EXERCISE
Restate each of the lines below word for word and drop every picture.

RAW DATA
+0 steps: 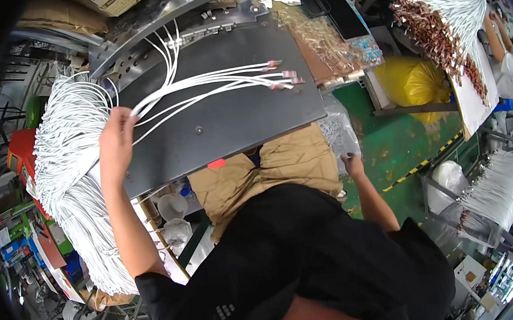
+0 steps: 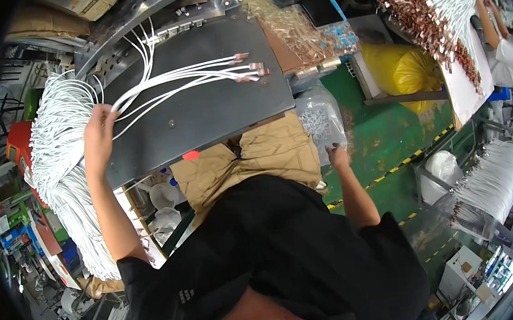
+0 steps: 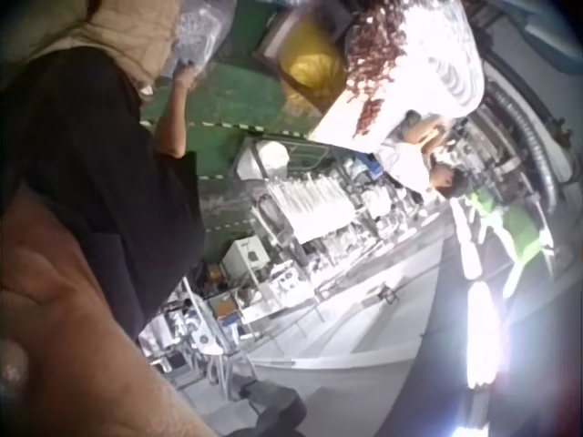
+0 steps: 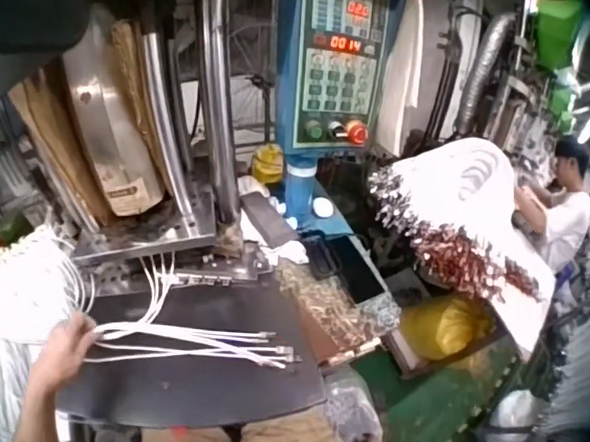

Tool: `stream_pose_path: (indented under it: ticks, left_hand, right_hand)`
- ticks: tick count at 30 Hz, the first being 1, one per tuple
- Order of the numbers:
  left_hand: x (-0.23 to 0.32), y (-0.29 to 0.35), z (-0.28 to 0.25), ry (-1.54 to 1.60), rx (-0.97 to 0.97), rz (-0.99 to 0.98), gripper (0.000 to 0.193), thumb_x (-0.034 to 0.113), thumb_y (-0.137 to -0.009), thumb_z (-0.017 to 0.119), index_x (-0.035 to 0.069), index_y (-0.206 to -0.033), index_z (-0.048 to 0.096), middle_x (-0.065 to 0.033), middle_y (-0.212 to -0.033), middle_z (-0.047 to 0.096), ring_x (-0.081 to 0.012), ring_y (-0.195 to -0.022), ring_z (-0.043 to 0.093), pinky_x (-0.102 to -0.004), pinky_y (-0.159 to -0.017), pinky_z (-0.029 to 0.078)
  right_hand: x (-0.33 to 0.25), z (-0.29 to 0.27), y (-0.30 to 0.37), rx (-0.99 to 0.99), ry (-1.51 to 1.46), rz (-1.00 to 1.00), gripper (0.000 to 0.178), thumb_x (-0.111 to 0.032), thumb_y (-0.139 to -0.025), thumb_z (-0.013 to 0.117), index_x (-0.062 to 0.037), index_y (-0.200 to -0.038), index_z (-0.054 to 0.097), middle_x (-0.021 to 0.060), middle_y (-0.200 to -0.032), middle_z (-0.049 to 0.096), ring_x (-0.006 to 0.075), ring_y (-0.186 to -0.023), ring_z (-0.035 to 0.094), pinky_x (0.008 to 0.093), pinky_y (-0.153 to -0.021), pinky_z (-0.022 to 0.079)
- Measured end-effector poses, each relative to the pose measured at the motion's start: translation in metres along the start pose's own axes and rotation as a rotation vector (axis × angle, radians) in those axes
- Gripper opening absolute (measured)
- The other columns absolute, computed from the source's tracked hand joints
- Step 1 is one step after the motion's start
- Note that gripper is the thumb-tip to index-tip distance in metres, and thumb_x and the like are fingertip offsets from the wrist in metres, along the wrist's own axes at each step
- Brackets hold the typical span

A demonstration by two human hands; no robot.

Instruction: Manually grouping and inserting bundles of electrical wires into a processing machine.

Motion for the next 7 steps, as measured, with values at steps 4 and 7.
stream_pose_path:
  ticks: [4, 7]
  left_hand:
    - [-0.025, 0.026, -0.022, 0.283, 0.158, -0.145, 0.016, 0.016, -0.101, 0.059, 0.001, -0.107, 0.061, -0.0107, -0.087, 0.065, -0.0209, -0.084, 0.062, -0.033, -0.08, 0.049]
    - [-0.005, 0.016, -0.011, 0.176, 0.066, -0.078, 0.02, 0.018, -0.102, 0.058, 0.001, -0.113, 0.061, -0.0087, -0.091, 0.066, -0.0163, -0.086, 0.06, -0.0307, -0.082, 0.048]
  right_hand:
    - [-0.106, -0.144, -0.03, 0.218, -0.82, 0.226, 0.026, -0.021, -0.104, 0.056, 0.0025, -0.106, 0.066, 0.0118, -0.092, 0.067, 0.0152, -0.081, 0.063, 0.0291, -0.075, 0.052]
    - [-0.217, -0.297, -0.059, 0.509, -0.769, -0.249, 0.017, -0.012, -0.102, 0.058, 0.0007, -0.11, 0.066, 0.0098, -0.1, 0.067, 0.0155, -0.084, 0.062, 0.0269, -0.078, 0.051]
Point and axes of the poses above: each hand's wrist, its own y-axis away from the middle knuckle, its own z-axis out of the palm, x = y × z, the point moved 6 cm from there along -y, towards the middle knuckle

RESULT OF THE TASK
+0 steps: 
+0 steps: 
+0 steps: 
+0 steps: 

Tool: `stream_pose_path: (indented under it: ticks, left_hand, right_hand)`
- ticks: tick count at 30 Hz, the first being 1, one per tuple
- Order of the numbers:
  left_hand: x (-0.23 to 0.32), y (-0.29 to 0.35), z (-0.28 to 0.25), ry (-1.54 to 1.60), rx (-0.97 to 0.97), rz (-0.99 to 0.98), gripper (0.000 to 0.193), thumb_x (-0.034 to 0.113), thumb_y (-0.137 to -0.009), thumb_z (-0.017 to 0.119), index_x (-0.035 to 0.069), index_y (-0.206 to -0.033), index_z (-0.048 to 0.096), middle_x (-0.065 to 0.033), middle_y (-0.212 to -0.033), middle_z (-0.047 to 0.096), ring_x (-0.081 to 0.012), ring_y (-0.195 to -0.022), ring_z (-0.043 to 0.093), pinky_x (-0.102 to -0.004), pinky_y (-0.159 to -0.017), pinky_z (-0.029 to 0.078)
  right_hand: x (-0.33 to 0.25), z (-0.29 to 0.27), y (-0.30 to 0.37), rx (-0.99 to 0.99), ry (-1.51 to 1.46), rz (-1.00 to 1.00), gripper (0.000 to 0.178), thumb_x (-0.111 to 0.032), thumb_y (-0.139 to -0.025), thumb_z (-0.013 to 0.117), index_x (-0.062 to 0.037), index_y (-0.200 to -0.038), index_z (-0.054 to 0.097), middle_x (-0.021 to 0.060), middle_y (-0.200 to -0.032), middle_z (-0.049 to 0.096), ring_x (-0.006 to 0.075), ring_y (-0.186 to -0.023), ring_z (-0.035 to 0.094), pinky_x (0.008 to 0.093), pinky_y (-0.153 to -0.021), pinky_z (-0.022 to 0.079)
- Measured end-effector poses, each relative to the pose measured at the motion's start: translation in metres along the start pose's own axes and rotation as a rotation vector (axis × angle, radians) in those axes
- Gripper opening absolute (measured)
- The other columns absolute, computed from the source's tracked hand joints
- Step 1 is one step after the motion's start
- Note that gripper is the thumb-tip to index-tip distance in metres, and thumb_x and the like are fingertip offsets from the wrist in metres, along the wrist's own axes at each step
- Brackets hold the typical span

A demonstration by two human hands; no robot.

Instruction: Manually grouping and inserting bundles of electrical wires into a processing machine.

Motion for the next 7 steps, as measured, with values at steps 4 and 7.
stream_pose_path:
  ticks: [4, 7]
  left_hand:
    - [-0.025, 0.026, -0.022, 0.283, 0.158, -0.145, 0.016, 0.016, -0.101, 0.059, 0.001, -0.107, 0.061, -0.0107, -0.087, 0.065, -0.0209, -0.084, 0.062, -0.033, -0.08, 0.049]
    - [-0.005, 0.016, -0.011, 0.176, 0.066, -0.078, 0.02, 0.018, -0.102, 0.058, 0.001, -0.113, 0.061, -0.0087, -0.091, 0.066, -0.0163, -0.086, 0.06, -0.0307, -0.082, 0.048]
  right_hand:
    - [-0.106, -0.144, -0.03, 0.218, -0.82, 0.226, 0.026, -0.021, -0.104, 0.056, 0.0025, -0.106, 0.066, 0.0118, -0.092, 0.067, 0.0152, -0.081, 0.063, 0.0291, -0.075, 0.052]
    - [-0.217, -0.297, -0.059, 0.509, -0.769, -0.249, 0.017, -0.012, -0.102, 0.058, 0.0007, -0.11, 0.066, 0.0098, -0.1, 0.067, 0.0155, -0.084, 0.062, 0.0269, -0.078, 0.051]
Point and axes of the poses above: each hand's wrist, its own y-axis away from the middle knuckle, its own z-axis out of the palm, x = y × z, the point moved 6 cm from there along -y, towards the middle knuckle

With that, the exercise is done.